Work to complete: Repeat the whole listing word for word, skipping pictures.

Data block:

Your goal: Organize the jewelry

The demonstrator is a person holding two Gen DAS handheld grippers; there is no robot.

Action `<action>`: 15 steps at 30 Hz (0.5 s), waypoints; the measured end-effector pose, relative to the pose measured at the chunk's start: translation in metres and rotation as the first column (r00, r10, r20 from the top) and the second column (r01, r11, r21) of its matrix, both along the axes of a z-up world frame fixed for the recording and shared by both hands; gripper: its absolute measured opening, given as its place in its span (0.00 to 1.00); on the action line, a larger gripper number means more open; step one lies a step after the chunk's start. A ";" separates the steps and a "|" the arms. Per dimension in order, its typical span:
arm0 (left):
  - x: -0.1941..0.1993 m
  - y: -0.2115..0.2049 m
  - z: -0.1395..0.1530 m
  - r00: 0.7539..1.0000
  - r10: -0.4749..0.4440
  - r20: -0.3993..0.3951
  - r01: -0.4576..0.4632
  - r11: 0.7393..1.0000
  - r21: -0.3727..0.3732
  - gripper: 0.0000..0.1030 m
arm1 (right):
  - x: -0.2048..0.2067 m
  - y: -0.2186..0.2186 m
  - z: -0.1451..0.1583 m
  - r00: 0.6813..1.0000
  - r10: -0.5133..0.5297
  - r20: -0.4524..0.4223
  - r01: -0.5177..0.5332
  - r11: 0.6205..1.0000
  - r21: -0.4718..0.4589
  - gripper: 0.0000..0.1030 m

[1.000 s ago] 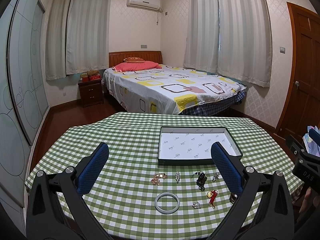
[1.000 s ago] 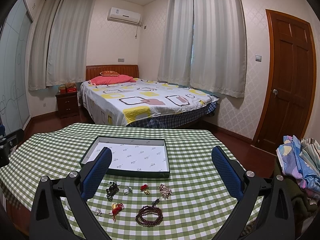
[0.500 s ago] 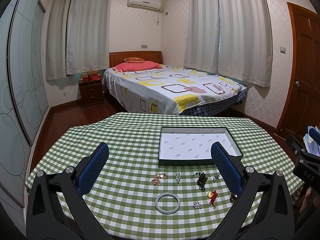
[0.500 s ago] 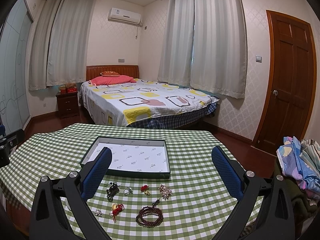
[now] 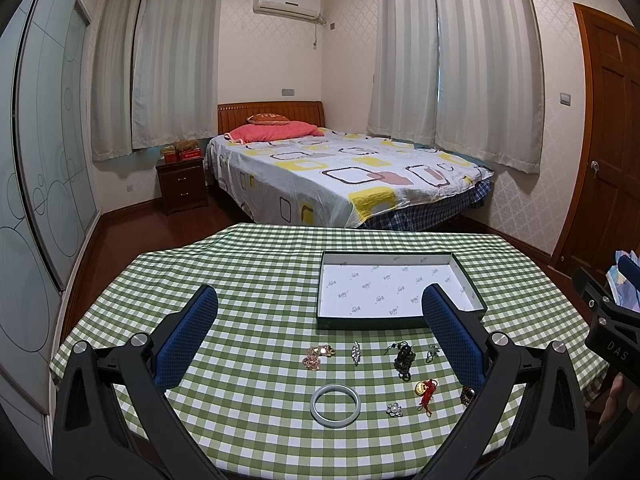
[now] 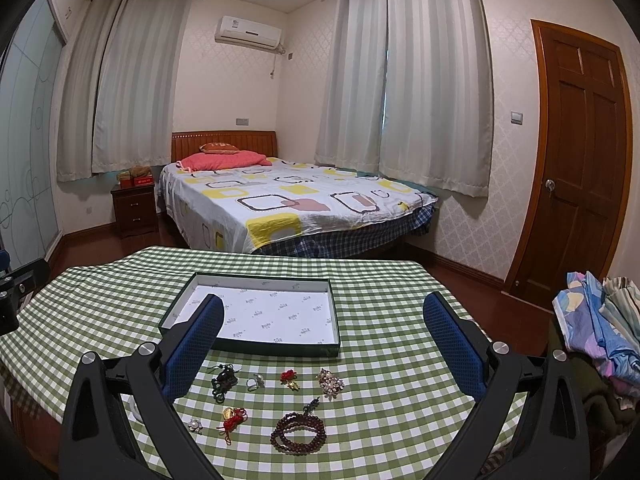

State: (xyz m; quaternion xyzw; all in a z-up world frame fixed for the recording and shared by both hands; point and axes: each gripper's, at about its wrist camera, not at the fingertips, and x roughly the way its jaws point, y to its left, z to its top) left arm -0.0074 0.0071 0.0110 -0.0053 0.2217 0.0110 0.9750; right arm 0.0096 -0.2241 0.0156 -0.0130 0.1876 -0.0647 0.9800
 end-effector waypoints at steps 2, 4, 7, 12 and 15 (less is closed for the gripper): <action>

Solution to this exercise:
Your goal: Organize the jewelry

The demonstrator is a person holding two Gen DAS handheld grippers; there is no robot.

Action `<action>`: 15 steps at 30 Hz (0.5 s), waypoints; the measured end-effector pose, relative to the pose measured at the chunk's start: translation in metres and rotation as the first column (r00, r10, r20 from the top) and the second column (r01, r11, r21) of its matrix, both along the axes of a z-up world frame fixed for the recording and shared by both hands; gripper: its absolute measured opening, given as its place in its span (0.00 to 1.00); on the action line, a larger gripper number means more open; step one lies a step after the chunk's start. A ";" separates the steps and a "|" the arms. Per dimension in order, its typical span:
arm0 (left):
  - x: -0.1941..0.1993 m
  - y: -0.2115..0.2049 m
  - z: -0.1395..0.1530 m
  - r00: 0.7539..1.0000
  - r10: -0.4749..0.4440
  - r20: -0.3993..0.3951
  - r01: -0.4576..0.4632
  - r11: 0.7393..1.0000
  - r21: -0.3727..0.3732
  - gripper: 0.0000..0.1030 m
arm1 (right):
  - x: -0.2048..0.2067 m
  - y: -0.2186..0.2186 m
  - z: -0.1451..0.1583 m
  - r00: 0.6813..1.0000
  - r10: -0.5133..0.5297
  - r20: -0.4524..0.4223
  - r01: -0.5177..0.5332
  - r11: 0.6205..1.0000
  - r21: -0.4718..0.4589
  - gripper: 0.0000..0.1030 m

[1.000 s ago] 
[1.000 s ago] 
[0.500 s ago] 
[0.500 s ago] 
[now] 
[now] 

State: (xyz m; quaternion xyzw; all in a z-up world frame fixed for the recording and shared by both hands; point and axes: each gripper's, at about its wrist camera, not at the fingertips, and x roughly the way its jaws point, y to its left, z to its top) left arm -0.0074 0.0071 0.0110 -0.0053 0.2217 0.0110 0.9750; right arm 0.0096 -0.2241 0.0156 -0.0130 0.1876 -0.0647 0.9800
 end-effector waypoints at steps 2, 4, 7, 12 and 15 (less is closed for the gripper): <action>

This concludes the answer to the exercise.